Differences are small
You could also say that it shines a light on the limitations of rankings like this. Apparently, the extreme ends of the spectrum can be seen fairly easily (Wageningen and Rotterdam), but the differences in between are rather small, which means a new questionnaire can easily cause a huge shift in the ranking.
But it’s also possible that in the past two years, things have simply changed. The survey was not held last year because the institutions had their hands full with the Covid crisis, and theoretically, a Bachelor degree only takes three years to complete. There are different students now, in a completely different situation – especially in spring, when the survey was conducted.
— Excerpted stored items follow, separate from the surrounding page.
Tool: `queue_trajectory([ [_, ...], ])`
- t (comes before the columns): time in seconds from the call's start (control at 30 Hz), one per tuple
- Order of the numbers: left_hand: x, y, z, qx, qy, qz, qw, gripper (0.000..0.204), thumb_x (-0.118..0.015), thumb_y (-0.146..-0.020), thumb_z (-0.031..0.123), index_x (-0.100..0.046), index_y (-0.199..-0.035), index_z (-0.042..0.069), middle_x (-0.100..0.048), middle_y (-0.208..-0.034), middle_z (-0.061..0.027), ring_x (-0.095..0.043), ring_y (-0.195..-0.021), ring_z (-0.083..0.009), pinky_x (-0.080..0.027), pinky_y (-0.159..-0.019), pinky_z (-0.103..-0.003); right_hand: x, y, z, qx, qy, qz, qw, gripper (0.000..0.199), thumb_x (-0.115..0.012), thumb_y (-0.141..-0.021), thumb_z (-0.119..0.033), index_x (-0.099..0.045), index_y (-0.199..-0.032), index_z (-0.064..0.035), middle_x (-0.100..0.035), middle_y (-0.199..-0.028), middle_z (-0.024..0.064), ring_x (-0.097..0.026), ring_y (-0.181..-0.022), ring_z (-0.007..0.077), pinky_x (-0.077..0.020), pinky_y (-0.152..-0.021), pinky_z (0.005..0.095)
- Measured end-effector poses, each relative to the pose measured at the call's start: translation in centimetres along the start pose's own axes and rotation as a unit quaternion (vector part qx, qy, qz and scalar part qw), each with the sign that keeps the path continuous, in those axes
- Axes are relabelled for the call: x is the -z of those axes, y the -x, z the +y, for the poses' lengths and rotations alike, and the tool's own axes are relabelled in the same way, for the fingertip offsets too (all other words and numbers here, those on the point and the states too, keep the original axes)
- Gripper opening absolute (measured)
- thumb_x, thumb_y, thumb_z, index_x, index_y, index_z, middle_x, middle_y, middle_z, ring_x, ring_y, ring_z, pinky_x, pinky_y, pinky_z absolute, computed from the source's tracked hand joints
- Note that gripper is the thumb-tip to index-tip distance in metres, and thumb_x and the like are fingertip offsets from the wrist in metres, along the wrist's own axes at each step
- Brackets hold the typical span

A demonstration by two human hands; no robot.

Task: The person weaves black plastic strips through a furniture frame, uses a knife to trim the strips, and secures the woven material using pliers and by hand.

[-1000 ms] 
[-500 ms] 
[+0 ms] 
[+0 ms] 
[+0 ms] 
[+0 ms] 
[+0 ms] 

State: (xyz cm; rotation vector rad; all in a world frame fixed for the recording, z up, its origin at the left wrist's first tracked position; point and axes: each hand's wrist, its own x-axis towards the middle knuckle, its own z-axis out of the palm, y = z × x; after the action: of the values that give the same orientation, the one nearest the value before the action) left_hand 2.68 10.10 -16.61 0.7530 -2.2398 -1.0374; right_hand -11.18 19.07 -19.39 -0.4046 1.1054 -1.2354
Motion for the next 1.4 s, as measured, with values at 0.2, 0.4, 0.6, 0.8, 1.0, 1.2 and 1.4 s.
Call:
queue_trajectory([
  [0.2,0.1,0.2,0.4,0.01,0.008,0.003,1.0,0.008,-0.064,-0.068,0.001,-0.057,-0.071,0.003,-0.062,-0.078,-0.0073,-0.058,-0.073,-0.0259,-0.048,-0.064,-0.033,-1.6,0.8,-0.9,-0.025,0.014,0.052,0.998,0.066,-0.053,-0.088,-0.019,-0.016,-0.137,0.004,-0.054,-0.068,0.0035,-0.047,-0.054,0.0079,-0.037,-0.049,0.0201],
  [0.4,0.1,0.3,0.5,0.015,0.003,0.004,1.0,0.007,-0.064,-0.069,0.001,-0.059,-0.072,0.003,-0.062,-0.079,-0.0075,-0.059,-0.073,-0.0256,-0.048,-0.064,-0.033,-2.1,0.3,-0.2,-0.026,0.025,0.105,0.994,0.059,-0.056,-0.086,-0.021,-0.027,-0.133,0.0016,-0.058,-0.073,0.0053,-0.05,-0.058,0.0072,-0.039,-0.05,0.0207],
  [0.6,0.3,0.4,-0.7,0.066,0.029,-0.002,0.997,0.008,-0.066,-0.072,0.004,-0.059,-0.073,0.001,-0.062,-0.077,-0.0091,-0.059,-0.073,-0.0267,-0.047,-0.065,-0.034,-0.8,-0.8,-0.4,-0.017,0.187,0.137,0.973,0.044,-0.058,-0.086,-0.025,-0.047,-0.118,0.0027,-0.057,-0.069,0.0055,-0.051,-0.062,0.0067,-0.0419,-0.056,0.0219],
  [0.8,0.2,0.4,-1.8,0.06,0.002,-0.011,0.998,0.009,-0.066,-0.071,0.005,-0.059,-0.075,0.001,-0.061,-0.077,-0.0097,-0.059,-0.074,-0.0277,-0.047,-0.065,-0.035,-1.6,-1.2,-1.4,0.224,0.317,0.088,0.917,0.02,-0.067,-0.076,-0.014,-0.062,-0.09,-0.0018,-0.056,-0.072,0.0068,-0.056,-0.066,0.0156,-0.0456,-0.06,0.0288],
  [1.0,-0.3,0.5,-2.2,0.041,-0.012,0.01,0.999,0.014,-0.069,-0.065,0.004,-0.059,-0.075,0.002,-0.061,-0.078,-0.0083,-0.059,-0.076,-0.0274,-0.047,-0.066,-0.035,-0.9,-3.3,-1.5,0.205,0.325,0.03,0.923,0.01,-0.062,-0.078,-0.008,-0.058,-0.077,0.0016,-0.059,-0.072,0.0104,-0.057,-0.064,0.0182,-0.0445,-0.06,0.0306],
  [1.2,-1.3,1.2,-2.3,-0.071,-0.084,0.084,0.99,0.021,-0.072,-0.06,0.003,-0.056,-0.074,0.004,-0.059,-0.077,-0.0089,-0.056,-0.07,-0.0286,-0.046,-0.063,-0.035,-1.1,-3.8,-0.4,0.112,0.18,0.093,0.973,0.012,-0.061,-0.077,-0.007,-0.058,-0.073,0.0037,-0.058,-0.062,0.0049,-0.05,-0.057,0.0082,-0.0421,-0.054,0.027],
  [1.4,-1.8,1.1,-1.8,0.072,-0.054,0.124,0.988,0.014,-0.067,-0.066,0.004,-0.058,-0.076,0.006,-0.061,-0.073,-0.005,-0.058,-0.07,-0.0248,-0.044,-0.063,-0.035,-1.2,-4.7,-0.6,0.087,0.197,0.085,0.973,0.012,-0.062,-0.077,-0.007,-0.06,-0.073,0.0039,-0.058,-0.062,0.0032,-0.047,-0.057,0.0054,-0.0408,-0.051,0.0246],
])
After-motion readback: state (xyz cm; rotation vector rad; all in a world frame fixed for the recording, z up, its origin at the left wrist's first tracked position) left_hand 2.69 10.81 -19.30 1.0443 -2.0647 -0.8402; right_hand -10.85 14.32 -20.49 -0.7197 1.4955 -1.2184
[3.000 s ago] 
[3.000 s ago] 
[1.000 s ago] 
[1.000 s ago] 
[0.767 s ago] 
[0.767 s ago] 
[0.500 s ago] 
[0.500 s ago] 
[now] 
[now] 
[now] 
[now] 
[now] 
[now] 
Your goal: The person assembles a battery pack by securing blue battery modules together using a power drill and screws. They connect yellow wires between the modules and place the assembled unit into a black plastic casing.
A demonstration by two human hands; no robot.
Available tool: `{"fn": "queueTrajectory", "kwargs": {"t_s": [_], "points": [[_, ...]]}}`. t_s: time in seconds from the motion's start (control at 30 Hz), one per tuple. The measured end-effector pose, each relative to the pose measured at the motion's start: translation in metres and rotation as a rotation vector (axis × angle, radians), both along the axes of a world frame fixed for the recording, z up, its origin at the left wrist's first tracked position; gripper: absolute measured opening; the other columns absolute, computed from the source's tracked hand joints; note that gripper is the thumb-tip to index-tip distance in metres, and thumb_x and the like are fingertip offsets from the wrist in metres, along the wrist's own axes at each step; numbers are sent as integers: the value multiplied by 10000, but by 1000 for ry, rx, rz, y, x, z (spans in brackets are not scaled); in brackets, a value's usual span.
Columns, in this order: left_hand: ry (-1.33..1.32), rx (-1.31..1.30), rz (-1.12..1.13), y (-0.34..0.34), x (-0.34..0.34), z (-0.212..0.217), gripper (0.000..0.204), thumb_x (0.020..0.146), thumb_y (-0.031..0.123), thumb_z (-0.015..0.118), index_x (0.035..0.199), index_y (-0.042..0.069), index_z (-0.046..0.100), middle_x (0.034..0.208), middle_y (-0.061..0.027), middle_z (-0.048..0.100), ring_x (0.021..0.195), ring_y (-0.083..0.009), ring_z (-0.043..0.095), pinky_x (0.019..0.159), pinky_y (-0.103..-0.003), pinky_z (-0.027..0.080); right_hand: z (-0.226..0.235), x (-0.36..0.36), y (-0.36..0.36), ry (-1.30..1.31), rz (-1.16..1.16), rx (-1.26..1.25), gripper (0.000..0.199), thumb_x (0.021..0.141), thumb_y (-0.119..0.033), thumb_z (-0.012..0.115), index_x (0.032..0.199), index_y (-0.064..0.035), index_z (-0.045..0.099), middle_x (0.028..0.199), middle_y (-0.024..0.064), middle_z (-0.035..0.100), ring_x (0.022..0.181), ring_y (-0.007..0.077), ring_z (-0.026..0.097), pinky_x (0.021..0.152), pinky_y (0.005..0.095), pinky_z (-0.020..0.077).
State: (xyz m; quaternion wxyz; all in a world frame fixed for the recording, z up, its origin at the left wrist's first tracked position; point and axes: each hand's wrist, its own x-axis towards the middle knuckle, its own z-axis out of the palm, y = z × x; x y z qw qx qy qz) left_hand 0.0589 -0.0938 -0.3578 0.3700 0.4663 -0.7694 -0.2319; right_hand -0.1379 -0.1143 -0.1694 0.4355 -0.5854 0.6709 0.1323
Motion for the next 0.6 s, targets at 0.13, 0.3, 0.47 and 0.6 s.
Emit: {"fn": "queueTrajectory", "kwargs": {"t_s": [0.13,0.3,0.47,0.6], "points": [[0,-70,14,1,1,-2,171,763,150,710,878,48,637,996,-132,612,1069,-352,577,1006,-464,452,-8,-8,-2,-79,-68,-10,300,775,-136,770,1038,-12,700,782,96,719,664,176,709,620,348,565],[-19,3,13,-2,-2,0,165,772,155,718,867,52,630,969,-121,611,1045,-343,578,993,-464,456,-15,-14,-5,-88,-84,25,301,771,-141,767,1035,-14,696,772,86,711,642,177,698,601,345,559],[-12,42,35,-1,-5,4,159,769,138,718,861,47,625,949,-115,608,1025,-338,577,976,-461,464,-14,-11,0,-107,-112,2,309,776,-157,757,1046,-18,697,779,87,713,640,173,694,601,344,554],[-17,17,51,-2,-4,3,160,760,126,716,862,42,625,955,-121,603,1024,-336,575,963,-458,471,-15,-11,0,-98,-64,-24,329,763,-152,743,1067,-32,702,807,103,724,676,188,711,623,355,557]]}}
Broad, classic universities
University of Groningen
AVU University Amsterdam
University of Twente
Eindhoven University of Technology
Delft University of Technology
Erasmus University Rotterdam
Good ambiance in Utrecht, but criticism on preparation for labour market
An obvious difference between this year’s assessment and that of last year is that there is no assessment of the facilities and academic education anymore. And that were exactly the things students in Utrecht were traditionally unhappy about. Still, that alone cannot explain why the programmes at the UU rate so much better this time.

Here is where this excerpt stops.